• **Supplied material**
^^^^^^^^
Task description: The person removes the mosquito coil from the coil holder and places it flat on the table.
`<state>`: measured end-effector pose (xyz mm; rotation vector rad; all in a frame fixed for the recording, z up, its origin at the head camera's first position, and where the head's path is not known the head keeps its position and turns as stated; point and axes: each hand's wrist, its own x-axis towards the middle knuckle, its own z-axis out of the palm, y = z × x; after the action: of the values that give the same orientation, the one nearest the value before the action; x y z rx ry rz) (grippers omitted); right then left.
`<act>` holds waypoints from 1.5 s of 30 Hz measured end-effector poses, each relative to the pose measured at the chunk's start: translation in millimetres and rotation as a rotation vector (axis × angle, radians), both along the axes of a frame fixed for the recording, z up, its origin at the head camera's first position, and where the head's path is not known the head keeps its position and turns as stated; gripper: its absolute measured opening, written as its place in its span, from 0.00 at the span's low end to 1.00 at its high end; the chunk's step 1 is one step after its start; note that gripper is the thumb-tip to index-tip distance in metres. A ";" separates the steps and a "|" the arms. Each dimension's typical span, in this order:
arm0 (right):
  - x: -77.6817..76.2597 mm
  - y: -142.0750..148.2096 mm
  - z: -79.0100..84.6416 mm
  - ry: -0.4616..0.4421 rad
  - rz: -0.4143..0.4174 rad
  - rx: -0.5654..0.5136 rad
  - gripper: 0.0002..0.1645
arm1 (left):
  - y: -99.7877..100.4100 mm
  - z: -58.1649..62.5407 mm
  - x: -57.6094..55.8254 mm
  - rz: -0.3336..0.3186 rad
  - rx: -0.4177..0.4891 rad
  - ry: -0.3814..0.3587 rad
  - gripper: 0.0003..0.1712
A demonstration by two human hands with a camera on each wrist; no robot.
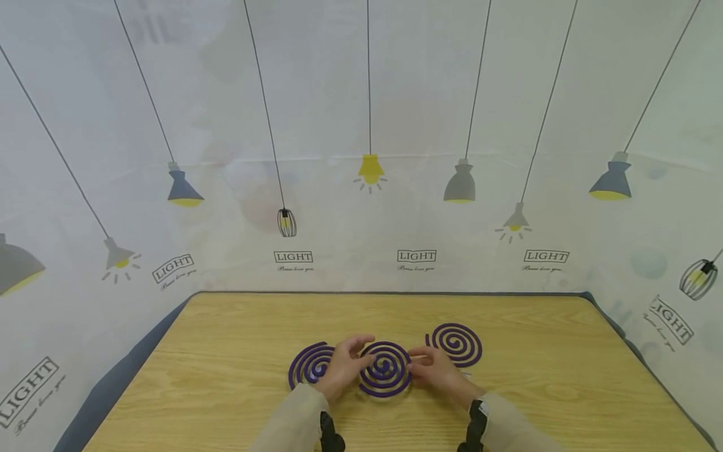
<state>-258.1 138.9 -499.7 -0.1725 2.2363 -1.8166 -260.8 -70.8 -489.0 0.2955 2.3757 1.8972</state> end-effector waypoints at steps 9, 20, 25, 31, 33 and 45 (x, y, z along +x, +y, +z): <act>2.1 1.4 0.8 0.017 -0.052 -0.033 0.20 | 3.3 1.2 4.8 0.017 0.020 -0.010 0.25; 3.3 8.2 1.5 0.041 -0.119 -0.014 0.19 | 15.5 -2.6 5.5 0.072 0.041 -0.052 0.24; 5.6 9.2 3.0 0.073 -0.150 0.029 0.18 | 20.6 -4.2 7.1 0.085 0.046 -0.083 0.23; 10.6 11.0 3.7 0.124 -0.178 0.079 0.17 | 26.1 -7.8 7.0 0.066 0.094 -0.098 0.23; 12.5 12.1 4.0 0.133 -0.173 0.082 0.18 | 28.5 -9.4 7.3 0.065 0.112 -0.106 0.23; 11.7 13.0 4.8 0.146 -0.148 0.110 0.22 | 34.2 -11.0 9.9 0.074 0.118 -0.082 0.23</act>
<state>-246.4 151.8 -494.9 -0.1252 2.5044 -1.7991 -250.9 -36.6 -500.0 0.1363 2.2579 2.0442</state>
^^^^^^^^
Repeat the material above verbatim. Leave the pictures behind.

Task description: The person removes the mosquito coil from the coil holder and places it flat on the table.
`<state>`: measured end-effector pose (xyz mm; rotation vector rad; all in a frame fixed for the recording, z up, its origin at the head camera's first position, and where the head's path is not known the head keeps its position and turns as stated; point and axes: each hand's wrist, its own x-axis towards the middle knuckle, its own z-axis out of the palm, y = z × x; after the action: of the values that give the same orientation, the one nearest the value before the action; x y z rx ry rz) (grippers omitted); right then left.
`<act>` holds waypoints from 1.5 s of 30 Hz measured end-effector poses, each relative to the pose measured at the chunk's start: translation in millimetres and rotation as a rotation vector (axis × angle, radians), both along the axes of a frame fixed for the recording, z up, its origin at the head camera's first position, and where the head's path is not known the head keeps its position and turns as stated; gripper: its absolute measured opening, written as its place in its span, from 0.00 at the span's low end to 1.00 at its high end; the chunk's step 1 is one step after its start; note that gripper is the thumb-tip to index-tip distance in metres. A ";" separates the steps and a "|" the arms. Each dimension's typical span, in this order:
arm0 (right):
  - x: -77.6817..76.2597 mm
  - y: -142.0750..148.2096 mm
  - z: -79.0100..84.6416 mm
  - ry: -0.4616..0.4421 rad
  - rz: -0.4143..0.4174 rad
  - rx: -0.5654..0.5136 rad
  - gripper: 0.0002..0.1645
arm1 (left):
  - y: -99.7877..100.4100 mm
  - z: -58.1649..62.5407 mm
  - x: -57.6094..55.8254 mm
  - rz: -0.3336..0.3186 rad
  - rx: -0.4177..0.4891 rad
  - ry: -0.3814..0.3587 rad
  - gripper: 0.0003..0.1712
A demonstration by two human hands with a camera on each wrist; no robot.
<state>-258.1 138.9 -499.7 -0.1725 2.2363 -1.8166 -260.8 -70.8 -489.0 0.2955 2.3757 1.8972</state> end-effector waypoints at steps 9, 20, 25, 31, 33 and 45 (x, y, z along +x, +y, +z): <act>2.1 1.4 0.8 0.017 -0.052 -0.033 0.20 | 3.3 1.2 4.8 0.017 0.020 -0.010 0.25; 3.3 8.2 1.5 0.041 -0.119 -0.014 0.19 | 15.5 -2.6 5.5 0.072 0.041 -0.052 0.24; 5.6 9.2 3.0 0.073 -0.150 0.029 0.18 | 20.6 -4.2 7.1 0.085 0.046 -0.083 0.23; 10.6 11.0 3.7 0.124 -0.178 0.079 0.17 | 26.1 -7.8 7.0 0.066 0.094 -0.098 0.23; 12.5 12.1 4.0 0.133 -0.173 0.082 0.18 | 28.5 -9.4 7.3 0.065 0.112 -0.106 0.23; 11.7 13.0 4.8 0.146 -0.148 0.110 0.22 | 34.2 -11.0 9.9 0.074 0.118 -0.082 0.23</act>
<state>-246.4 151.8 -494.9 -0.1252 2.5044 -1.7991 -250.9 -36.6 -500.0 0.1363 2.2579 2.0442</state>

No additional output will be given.